A shuffle operation is intrinsically an all-to-all communication operation where every input partition has to provide a tiny slice of data to every output partition. Dask was already using it's own task-based algorithm that managed to reduce the O(n * n) task complexity to O(log(n) * n) where n is the number of partitions. This was a drastic reduction in the number of tasks, but the non-linear scaling ultimately did not allow Dask to process arbitrarily large datasets.

Dask introduced a new P2P (peer-to-peer) shuffle method that reduced the task complexity to O(n) which scales linearly with the size of the dataset and the size of the cluster. It also incorporates an efficient disk integration which allows easily shuffling datasets which are much larger than memory. The new system is extremely stable and "just works" across any scale of data.

One of my colleagues wrote a post about this that includes a more extensive explanation and a lot of technical details.

3. Optimizer

Dask itself is lazy, which means that it registers your whole query before doing any actual work. This is a powerful concept that enables a lot of optimizations, but historically Dask wasn't taking advantage of this knowledge in the past. Dask also did a bad job of hiding internal complexities and left users on their own while navigating the difficulties of distributed computing and running large scale queries. It made writing efficient code painful for non-experts.

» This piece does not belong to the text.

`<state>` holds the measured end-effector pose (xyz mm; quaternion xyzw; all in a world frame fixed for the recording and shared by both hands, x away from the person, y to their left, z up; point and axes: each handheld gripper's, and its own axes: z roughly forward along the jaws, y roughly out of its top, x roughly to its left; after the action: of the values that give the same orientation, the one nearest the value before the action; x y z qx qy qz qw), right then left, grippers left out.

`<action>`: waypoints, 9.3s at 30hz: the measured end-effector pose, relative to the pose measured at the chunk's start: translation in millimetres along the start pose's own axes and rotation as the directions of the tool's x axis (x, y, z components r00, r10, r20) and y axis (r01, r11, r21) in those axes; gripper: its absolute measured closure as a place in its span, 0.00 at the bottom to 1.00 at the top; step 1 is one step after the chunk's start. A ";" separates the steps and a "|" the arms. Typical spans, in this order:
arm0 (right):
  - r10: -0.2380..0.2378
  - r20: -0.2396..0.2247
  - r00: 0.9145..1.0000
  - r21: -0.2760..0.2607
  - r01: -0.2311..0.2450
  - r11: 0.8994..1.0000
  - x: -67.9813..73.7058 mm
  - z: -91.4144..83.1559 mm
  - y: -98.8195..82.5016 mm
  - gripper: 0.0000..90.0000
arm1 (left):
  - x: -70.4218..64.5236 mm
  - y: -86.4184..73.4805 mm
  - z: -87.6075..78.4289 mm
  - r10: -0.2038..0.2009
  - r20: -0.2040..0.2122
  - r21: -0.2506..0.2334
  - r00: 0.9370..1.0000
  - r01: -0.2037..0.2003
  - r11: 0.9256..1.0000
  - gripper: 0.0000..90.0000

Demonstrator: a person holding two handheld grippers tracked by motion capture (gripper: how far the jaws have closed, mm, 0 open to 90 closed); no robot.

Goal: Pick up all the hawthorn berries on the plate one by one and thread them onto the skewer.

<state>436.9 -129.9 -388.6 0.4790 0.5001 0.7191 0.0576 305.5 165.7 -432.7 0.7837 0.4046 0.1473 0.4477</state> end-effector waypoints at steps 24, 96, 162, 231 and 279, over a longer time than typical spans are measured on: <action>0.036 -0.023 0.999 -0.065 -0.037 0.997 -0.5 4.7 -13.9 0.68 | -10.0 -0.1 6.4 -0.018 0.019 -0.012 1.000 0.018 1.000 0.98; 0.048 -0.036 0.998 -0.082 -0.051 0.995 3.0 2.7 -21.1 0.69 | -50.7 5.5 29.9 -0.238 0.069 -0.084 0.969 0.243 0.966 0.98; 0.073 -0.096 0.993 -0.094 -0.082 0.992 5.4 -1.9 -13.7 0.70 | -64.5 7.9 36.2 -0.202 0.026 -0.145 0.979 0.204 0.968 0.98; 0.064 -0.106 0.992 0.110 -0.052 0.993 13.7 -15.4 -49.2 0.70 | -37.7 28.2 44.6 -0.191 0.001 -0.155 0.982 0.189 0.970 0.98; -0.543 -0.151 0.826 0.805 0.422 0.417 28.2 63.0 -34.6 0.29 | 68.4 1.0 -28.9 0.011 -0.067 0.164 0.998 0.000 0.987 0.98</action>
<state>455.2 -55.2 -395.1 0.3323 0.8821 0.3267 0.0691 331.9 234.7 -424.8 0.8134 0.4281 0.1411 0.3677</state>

The Dask release in March includes a complete re-implementation of the DataFrame API to support query optimization. This is a big deal. The new engine centers around a query optimizer that rewrites our code to make it more efficient and better tailored to Dask's strengths. Let's dive into some optimization strategies, how they make our code run faster and scale better.

We will start with a couple of general purpose optimizations that are useful for every DataFrame-like tool before we dive into more specific techniques that are tailored to distributed systems generally and Dask more specifically.

3.1 Column Projection

Most datasets have more columns than what we actually need. Dropping them requires foresight ("What columns will I need for this query?